Figure 6. Associations between mutations in the 40 Mut-driver genes and survival.

(a) Multivariable Cox proportional hazards models were constructed to assess the associations between functional mutations in Mut-driver genes and breast cancer-specific survival (BCSS) in ER+ (left) and ER− (right) cancers. For oncogenes (red), we considered only recurrent mutations, whereas only inactivating mutations were used for tumour suppressor genes (blue). Both classes of mutations were used for TP53. The lines represent 95% confidence intervals and sizes of the boxes correspond to the inverse of the interval size. Arrows indicate confidence intervals extending beyond plot range, and ‘' mark genes where mutations are associated BCSS at P<0.05. Some genes did not have sufficient mutations in the ER− cohort to obtain a hazard ratio estimate. (b) The association between functional PIK3CA mutations and BCSS were analyzed in ER+ tumours after stratifying by IntClust.
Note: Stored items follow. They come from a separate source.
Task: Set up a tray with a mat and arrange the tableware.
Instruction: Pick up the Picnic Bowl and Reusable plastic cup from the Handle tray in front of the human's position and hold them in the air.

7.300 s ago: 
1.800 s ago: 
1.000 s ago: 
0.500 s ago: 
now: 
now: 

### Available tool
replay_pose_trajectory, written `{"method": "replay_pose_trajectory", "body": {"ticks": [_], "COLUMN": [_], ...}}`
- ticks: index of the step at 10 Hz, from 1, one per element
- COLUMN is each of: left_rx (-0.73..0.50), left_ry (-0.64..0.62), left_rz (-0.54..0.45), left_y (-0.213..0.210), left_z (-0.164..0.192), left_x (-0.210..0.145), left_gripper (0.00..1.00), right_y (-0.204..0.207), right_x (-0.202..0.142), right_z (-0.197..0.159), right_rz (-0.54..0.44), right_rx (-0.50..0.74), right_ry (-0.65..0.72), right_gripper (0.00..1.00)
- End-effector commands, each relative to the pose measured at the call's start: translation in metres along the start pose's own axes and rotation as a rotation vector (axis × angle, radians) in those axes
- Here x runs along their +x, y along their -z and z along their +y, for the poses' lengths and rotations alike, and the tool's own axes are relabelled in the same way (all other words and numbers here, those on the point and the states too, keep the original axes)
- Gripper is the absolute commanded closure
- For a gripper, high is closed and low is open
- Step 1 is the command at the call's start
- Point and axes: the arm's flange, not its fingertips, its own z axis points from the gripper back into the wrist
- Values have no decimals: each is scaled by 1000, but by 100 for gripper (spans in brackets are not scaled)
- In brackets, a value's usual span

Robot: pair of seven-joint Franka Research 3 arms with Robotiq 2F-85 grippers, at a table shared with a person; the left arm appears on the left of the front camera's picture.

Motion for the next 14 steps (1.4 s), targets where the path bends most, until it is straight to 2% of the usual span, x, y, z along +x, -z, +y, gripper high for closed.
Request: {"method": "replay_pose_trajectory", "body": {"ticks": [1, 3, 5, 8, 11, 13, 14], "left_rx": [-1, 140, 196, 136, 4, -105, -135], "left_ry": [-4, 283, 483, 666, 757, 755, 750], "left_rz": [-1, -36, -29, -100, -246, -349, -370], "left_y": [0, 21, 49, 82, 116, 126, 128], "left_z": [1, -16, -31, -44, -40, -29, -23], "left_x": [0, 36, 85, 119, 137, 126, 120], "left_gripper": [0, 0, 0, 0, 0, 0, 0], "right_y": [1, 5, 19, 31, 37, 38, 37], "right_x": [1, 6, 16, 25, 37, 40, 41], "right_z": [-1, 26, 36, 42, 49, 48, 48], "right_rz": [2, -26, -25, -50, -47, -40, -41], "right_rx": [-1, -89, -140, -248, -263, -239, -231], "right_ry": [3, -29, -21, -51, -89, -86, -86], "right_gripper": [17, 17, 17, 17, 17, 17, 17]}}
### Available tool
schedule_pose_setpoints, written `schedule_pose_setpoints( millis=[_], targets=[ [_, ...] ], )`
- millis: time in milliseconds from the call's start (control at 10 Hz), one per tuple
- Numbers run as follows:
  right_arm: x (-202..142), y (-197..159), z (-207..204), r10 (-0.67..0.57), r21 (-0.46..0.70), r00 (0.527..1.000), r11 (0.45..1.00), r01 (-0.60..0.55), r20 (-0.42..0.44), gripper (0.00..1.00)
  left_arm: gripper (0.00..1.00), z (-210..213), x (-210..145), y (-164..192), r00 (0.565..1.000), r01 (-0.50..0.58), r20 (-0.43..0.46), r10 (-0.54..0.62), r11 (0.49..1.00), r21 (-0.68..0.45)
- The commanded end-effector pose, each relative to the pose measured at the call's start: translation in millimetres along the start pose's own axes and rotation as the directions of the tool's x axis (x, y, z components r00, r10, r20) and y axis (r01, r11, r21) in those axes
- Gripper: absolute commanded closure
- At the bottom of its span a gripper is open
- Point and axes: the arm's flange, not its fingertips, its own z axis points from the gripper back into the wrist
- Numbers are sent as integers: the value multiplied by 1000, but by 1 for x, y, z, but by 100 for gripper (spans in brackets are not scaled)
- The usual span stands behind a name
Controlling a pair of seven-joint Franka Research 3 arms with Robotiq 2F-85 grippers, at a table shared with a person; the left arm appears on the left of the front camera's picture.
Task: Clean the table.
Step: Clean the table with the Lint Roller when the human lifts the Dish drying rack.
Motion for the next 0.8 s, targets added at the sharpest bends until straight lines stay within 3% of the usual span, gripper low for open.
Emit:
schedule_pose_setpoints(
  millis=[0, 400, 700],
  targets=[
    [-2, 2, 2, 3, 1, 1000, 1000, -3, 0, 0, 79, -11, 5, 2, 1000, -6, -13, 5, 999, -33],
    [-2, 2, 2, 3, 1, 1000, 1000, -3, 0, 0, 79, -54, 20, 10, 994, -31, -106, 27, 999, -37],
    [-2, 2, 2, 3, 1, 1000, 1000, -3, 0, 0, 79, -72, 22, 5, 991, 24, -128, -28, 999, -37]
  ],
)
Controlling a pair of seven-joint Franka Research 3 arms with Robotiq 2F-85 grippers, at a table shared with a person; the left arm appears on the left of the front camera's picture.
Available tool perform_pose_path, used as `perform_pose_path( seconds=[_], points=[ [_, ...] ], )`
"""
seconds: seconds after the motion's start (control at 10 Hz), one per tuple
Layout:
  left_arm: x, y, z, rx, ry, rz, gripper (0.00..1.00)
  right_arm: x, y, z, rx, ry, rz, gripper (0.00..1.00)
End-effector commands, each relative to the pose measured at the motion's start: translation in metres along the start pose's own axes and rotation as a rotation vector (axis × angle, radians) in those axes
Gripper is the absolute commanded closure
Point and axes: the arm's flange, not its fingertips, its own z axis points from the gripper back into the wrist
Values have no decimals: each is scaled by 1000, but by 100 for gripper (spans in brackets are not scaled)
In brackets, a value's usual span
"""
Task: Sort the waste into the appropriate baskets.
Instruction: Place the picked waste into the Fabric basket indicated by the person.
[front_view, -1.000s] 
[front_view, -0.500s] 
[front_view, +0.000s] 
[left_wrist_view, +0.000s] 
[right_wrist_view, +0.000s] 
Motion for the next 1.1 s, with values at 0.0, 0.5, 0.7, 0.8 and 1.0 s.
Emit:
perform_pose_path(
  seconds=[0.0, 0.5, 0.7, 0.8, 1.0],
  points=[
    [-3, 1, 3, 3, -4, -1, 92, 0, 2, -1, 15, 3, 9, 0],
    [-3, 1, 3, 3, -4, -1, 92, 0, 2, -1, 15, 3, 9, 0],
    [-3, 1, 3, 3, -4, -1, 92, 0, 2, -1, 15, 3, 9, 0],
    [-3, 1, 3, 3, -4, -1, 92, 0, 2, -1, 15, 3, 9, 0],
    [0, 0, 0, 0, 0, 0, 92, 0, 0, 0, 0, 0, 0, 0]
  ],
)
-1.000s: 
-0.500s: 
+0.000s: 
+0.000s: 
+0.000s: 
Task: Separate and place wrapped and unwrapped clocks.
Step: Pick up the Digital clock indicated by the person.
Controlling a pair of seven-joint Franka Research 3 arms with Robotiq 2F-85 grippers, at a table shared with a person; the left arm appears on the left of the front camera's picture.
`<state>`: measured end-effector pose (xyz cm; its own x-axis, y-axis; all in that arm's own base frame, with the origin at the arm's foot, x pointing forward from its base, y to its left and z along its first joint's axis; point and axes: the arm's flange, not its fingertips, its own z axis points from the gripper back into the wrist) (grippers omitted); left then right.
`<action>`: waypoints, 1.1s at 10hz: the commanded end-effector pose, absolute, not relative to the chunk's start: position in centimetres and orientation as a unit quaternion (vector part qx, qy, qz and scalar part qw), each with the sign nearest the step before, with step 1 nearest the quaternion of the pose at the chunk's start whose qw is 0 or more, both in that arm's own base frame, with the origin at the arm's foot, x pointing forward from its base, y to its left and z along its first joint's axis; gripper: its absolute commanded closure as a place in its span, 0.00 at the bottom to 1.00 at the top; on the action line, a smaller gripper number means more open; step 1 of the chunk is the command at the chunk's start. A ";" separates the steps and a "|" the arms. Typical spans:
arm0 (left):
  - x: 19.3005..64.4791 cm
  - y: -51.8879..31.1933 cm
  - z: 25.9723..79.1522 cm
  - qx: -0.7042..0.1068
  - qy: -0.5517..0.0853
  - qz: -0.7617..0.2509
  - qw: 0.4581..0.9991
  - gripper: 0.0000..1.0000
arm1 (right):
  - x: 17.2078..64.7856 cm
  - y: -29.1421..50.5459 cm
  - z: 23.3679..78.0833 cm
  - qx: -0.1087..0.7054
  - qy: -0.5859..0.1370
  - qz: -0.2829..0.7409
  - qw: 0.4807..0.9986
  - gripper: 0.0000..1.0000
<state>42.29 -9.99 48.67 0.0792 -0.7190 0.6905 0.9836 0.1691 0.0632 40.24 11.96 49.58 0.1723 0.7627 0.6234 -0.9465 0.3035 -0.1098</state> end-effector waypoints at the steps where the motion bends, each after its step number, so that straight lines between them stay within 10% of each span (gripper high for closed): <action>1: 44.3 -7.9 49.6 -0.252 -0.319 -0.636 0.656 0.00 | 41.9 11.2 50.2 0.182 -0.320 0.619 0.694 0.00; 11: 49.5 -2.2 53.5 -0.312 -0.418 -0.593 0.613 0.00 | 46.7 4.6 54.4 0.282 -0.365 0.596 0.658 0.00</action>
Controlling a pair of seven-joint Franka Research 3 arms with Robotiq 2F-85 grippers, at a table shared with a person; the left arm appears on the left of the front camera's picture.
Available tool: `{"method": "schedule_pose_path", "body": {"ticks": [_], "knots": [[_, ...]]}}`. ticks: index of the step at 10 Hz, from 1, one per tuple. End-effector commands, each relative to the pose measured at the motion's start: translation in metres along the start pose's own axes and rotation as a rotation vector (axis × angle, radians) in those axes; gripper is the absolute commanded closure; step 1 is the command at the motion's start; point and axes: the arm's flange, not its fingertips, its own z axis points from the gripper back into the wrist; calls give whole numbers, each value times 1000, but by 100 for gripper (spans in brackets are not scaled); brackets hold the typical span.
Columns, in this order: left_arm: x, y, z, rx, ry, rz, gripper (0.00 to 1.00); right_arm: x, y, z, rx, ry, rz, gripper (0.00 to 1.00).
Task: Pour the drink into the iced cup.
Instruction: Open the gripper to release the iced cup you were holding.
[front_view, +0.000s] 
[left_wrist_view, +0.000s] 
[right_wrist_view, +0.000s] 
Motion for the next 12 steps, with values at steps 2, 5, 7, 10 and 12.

For each IntClust, univariable Cox models were constructed to obtain a hazard ratio estimate for PIK3CA mutations in tumours not belonging to the particular IntClust (left; black point, solid line), the effect of IntClust membership for tumours with wild-type PIK3CA (middle; coloured point, dashed line), and the simultaneous effects of PIK3CA mutation and IntClust membership (right; coloured point, solid line). Lines and arrows represent confidence intervals as in Fig. 6a. The P values represent the significance of the interaction between PIK3CA mutation and IntClust membership in the Cox model. The fraction of tumours harbouring PIK3CA mutations within each IntClust is also indicated in brackets.